If there is a string in the prefix that corresponds to the i + 1 letter, we should just check that a substring that starts at the position p + 1 is equal to it. If it is, we just proceed to i + 1 and p + the length of this string. Otherwise, we can kill this branch.
If there is no such string, we should try all substrings that start in the position p + 1 and end somewhere after it.
We can also use the following idea to reduce the number of branches in your solution: we can estimate the length of the suffix of the pattern which has not been processed yet(we know the length for the letters that already stand for some strings, and we know a trivial lower bound of the length of a string for any letter in the pattern(it is 1)). It allows us to kill a branch if the remaining part of the initial string is too short to match a the rest of the pattern.
This solution still has an exponential time complexity, but it can work much faster than generating all splits because invalid solutions can be thrown away much earlier, so the number of reachable states can reduce significantly.
I feel like this is cheating, and I'm not convinced the capture group and reluctant quantifier will do the right thing. Or maybe they're looking to see if you can recognize that, because of how quantifiers work, matching is ambiguous.
boolean matches(String s, String pattern) {
StringBuilder patternBuilder = new StringBuilder();
Map<Character, Integer> backreferences = new HashMap<>();
int nextBackreference = 1;
for (int i = 0; i < pattern.length(); i++) {
char c = pattern.charAt(i);
if (!backreferences.containsKey(c)) {
backreferences.put(c, nextBackreference++);
patternBuilder.append("(.*?)");
} else {
patternBuilder.append('\\').append(backreferences.get(c));
}
}
return s.matches(patternBuilder.toString());
}
You could improve on brute force by first assuming token lengths, and checking that the sum of token lengths equals the length of the test string. That would be quicker than pattern matching each time. Still very slow as number of unique tokens increases however.
UPDATE:
Here is my solution. Based it off of the explanation I made before.

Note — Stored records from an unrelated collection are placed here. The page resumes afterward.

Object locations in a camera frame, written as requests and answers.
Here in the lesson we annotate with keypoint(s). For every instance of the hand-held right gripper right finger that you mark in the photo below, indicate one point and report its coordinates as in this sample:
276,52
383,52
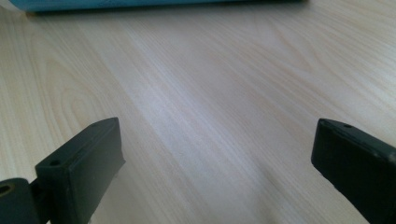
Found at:
358,165

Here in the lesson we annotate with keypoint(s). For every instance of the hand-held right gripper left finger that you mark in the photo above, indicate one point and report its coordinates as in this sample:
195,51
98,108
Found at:
84,168

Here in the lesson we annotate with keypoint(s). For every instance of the blue flat object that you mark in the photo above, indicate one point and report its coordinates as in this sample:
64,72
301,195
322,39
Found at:
124,4

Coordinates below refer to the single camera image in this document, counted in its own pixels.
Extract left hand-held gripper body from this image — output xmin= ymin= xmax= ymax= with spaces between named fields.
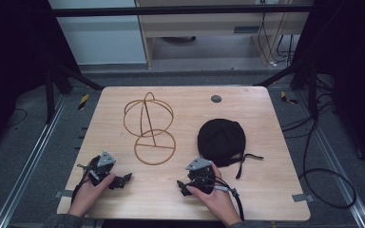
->
xmin=84 ymin=150 xmax=117 ymax=188

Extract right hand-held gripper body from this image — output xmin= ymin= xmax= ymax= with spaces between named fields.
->
xmin=185 ymin=157 xmax=217 ymax=195

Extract black cap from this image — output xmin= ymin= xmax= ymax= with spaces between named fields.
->
xmin=197 ymin=118 xmax=265 ymax=181

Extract person's left hand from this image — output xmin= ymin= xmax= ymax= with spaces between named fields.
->
xmin=67 ymin=173 xmax=116 ymax=219

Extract person's right hand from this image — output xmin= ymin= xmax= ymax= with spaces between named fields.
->
xmin=185 ymin=162 xmax=242 ymax=228

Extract black yellow striped tape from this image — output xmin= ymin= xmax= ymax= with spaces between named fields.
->
xmin=279 ymin=90 xmax=298 ymax=105
xmin=77 ymin=93 xmax=90 ymax=111

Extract black metal stand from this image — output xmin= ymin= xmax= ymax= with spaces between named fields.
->
xmin=253 ymin=61 xmax=320 ymax=122
xmin=43 ymin=60 xmax=106 ymax=125

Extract white cabinet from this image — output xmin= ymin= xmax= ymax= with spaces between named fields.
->
xmin=48 ymin=0 xmax=147 ymax=67

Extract black curtain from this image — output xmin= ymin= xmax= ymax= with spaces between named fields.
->
xmin=0 ymin=0 xmax=81 ymax=160
xmin=290 ymin=0 xmax=365 ymax=177

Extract grey cable plug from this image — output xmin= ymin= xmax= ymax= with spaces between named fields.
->
xmin=212 ymin=185 xmax=238 ymax=195

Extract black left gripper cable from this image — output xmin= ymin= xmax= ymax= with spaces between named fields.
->
xmin=70 ymin=162 xmax=95 ymax=205

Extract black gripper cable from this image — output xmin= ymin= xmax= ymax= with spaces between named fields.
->
xmin=70 ymin=162 xmax=95 ymax=205
xmin=214 ymin=177 xmax=245 ymax=222

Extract gold wire hat stand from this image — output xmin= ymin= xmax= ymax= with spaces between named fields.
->
xmin=123 ymin=91 xmax=177 ymax=166

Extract grey metal table bracket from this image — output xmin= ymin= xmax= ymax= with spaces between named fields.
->
xmin=291 ymin=193 xmax=316 ymax=203
xmin=54 ymin=189 xmax=75 ymax=200

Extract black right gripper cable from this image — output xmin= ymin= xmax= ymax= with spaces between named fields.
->
xmin=214 ymin=177 xmax=245 ymax=222

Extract aluminium floor rail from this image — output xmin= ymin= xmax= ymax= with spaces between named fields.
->
xmin=298 ymin=91 xmax=365 ymax=228
xmin=0 ymin=94 xmax=68 ymax=228

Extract thin black floor cable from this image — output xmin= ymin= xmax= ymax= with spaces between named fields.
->
xmin=5 ymin=107 xmax=29 ymax=128

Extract black looped floor cable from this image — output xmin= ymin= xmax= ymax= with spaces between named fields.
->
xmin=279 ymin=94 xmax=358 ymax=210

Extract black cables under desk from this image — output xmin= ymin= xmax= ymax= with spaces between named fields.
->
xmin=257 ymin=11 xmax=297 ymax=68

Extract black horizontal frame bar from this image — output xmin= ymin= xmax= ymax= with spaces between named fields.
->
xmin=50 ymin=4 xmax=315 ymax=18

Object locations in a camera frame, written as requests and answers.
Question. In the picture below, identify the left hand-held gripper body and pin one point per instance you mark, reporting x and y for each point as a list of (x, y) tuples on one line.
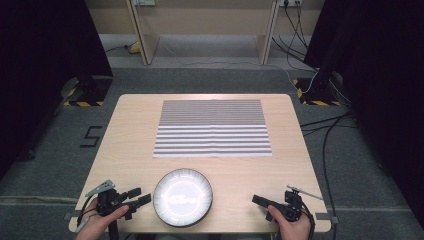
[(106, 200)]

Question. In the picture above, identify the person's right hand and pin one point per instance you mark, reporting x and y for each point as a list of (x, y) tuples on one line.
[(295, 230)]

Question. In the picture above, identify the person's left hand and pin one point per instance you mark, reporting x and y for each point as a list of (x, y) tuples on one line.
[(96, 226)]

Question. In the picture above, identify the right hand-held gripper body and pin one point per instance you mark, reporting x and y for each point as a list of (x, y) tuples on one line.
[(293, 206)]

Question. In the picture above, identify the white plate with dark rim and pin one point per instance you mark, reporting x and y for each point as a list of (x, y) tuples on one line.
[(182, 186)]

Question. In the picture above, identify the white power strip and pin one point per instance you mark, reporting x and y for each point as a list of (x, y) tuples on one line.
[(144, 2), (290, 2)]

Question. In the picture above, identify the dark curtain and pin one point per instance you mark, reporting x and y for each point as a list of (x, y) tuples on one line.
[(376, 66), (40, 66)]

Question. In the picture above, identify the stand base with hazard tape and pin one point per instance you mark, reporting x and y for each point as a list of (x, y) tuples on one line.
[(96, 91), (311, 93)]

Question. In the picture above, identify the grey table edge bracket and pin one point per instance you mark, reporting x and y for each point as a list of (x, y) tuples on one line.
[(70, 215), (327, 217)]

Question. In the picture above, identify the wooden desk leg panel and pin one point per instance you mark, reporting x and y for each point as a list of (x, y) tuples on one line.
[(265, 43), (148, 43)]

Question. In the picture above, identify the grey white striped placemat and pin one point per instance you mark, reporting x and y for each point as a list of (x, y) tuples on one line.
[(212, 130)]

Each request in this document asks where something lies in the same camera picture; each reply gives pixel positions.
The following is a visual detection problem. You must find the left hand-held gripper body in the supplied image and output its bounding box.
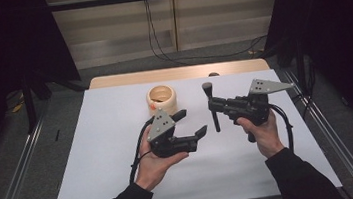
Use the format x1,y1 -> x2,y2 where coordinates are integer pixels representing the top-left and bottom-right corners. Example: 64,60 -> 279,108
143,103 -> 202,160

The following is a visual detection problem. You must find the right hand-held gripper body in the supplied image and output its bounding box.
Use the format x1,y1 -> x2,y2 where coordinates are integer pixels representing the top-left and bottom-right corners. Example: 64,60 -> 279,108
224,74 -> 302,146

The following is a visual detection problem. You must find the black makeup brush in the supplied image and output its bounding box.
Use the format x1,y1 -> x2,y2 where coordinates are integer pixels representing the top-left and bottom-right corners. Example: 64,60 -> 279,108
201,81 -> 221,134

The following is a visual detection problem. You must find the beige ribbed cup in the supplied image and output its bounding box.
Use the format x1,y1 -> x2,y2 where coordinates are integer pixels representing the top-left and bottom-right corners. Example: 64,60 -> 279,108
144,83 -> 179,119

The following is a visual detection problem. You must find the person's left hand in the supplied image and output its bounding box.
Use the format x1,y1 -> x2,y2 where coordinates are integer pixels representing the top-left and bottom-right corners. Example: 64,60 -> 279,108
129,122 -> 193,194

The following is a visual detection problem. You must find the person's right hand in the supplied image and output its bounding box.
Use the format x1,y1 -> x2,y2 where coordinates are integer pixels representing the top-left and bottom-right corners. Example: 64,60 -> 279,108
234,107 -> 287,163

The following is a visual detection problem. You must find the wooden table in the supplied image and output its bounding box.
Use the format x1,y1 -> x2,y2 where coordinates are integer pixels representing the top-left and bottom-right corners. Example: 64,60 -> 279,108
86,56 -> 272,91

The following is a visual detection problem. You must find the white table mat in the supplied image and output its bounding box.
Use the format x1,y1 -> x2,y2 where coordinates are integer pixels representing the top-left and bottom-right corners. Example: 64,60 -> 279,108
37,61 -> 344,199

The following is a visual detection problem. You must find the yellow floor tape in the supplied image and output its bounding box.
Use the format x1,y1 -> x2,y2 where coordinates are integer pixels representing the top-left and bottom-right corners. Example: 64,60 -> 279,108
11,101 -> 27,114

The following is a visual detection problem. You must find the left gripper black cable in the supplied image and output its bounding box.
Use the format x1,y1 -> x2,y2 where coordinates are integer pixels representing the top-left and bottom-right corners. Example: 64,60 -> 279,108
121,115 -> 163,185

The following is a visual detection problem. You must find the black wall cable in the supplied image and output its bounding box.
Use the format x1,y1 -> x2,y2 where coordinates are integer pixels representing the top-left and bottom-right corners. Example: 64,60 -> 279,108
143,0 -> 194,71
146,0 -> 271,66

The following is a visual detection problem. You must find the black stand post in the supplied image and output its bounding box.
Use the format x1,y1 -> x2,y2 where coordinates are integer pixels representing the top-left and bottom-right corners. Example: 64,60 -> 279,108
20,74 -> 40,135

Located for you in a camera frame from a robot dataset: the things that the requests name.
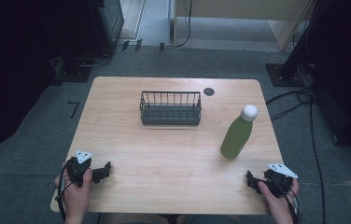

import com.google.common.collect.*;
import org.apache.commons.lang3.StringUtils;
import org.apache.commons.lang3.tuple.Pair;
import org.apache.commons.math3.util.Combinations;
import java.util.*;
/**
* Created by carlos on 2/14/15.
*/
public class PatternMatcher {
public static boolean isMatch(char[] pattern, String searchString){
return isMatch(pattern, searchString, new TreeMap<Integer, Pair<Integer, Integer>>(), Sets.newHashSet());
}
private static boolean isMatch(char[] pattern, String searchString, Map<Integer, Pair<Integer, Integer>> candidateSolution, Set<String> mappedStrings) {
List<Integer> occurrencesOfCharacterInPattern = getNextUnmappedPatternOccurrences(candidateSolution, pattern);
if(occurrencesOfCharacterInPattern.size() == 0)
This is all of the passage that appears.